[Data extracted from a collection]
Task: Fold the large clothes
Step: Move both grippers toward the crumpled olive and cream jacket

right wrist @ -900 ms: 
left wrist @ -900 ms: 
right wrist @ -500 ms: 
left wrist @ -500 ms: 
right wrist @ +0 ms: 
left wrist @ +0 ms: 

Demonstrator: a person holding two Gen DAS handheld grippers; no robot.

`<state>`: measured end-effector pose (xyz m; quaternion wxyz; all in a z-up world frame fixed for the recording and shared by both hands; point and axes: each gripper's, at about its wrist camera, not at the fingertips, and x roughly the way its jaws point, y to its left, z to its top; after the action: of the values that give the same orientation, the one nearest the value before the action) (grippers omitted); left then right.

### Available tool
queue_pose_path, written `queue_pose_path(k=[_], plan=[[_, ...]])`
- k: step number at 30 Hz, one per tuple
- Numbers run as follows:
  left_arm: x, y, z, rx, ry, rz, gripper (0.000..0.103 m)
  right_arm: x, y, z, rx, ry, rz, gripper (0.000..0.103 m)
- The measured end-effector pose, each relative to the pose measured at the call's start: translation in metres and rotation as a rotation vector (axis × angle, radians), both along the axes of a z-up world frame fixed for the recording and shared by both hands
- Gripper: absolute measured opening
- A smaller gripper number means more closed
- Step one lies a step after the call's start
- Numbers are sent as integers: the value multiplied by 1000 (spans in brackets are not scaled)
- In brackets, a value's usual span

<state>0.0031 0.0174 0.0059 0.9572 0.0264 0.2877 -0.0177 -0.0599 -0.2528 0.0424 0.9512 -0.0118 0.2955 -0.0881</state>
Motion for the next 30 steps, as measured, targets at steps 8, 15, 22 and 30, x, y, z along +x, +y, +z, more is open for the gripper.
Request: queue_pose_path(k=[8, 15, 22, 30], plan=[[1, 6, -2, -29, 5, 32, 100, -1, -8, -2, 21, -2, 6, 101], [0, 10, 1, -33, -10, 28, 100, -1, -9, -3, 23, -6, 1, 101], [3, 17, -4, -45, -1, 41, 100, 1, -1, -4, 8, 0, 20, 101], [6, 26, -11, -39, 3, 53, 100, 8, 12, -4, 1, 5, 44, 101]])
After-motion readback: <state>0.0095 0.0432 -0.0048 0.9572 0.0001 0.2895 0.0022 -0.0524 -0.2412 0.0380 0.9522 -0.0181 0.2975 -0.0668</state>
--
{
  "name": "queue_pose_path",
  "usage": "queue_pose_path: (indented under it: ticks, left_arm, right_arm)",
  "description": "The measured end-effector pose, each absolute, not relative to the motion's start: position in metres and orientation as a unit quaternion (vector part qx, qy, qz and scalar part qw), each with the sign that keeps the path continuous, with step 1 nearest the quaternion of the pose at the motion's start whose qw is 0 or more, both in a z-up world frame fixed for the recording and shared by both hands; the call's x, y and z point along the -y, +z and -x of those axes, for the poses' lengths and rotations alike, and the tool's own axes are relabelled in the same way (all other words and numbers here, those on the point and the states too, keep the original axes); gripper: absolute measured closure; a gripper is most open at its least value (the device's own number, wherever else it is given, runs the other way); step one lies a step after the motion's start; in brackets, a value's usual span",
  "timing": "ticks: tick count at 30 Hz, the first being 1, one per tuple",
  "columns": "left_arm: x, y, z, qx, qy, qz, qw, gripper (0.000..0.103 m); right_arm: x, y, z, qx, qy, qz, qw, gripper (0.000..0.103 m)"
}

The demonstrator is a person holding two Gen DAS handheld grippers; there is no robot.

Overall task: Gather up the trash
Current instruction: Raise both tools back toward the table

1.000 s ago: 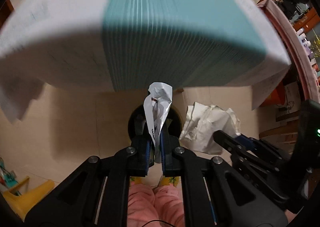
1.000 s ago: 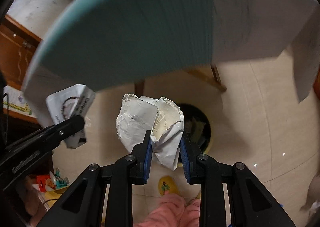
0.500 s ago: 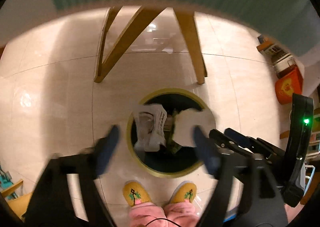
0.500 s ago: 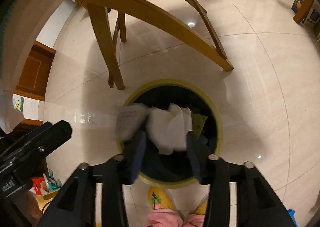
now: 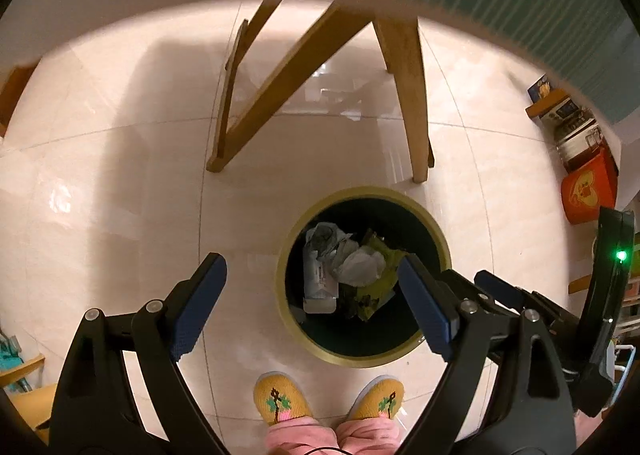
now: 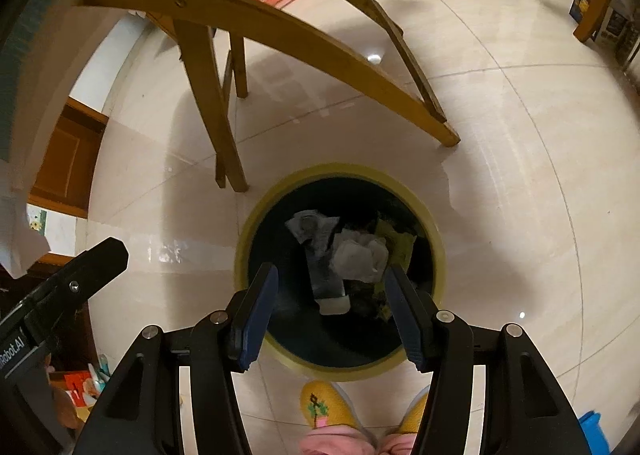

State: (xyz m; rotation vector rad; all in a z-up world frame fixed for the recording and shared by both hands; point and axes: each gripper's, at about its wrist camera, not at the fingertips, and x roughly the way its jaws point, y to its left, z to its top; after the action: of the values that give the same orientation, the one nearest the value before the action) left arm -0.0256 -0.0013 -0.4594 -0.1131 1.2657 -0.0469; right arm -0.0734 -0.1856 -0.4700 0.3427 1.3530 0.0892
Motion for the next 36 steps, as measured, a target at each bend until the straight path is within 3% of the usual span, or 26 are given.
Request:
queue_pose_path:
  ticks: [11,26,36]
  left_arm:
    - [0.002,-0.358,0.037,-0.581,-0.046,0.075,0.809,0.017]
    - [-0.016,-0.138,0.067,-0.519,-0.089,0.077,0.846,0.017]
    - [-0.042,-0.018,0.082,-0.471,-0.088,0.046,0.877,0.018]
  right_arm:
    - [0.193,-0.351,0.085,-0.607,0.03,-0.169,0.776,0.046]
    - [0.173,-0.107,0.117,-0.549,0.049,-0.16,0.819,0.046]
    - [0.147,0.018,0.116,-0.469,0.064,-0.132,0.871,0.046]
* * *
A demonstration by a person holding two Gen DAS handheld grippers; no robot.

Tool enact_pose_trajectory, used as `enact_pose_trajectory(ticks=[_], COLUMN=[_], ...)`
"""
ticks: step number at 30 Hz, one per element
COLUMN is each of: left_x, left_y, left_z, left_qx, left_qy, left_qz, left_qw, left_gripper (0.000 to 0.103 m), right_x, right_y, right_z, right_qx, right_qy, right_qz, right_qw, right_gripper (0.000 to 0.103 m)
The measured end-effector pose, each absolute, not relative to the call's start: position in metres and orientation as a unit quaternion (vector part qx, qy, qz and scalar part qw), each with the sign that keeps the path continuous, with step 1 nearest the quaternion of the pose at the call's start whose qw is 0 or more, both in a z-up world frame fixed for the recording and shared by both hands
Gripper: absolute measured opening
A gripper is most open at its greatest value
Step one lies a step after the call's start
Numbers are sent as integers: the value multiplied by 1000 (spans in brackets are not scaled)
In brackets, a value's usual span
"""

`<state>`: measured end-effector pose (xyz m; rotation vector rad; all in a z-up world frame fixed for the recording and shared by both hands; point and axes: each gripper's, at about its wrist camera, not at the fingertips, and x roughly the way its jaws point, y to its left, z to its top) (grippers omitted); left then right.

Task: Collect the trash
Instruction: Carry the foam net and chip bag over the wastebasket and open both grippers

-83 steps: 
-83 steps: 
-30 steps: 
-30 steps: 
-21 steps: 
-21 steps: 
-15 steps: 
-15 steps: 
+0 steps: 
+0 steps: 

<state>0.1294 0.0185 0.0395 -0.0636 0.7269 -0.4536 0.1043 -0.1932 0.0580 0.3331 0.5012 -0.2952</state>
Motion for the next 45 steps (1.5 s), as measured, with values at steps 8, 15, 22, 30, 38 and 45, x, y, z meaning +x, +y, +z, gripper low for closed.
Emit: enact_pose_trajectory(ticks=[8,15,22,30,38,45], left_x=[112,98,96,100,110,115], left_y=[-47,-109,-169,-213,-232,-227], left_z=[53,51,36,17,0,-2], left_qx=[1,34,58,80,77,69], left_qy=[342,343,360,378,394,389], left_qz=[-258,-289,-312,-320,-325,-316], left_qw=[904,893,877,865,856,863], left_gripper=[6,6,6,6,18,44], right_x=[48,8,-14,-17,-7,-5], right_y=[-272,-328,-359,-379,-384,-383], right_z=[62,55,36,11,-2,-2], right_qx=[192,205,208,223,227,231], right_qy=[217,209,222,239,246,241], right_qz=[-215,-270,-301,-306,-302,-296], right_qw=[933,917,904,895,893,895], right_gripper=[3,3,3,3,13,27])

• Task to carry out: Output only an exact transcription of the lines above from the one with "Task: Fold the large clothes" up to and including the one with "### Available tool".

• Response area:
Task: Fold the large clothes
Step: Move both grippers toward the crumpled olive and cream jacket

right wrist @ -900 ms: 
left wrist @ -900 ms: 
right wrist @ -500 ms: 
left wrist @ -500 ms: 
right wrist @ +0 ms: 
left wrist @ +0 ms: 

Demonstrator: a person holding two Gen DAS handheld grippers; no robot.

`<state>`: measured end-effector pose (xyz m; quaternion wxyz; all in a z-up world frame fixed for the recording and shared by both hands; point and axes: each gripper's, at about its wrist camera, not at the fingertips, and x roughly the way its jaws point, y to its left, z to its top; after the action: of the values that give the same orientation, the one nearest the value before the action) (grippers omitted); left then right.

### Available tool

This exercise requires no additional output.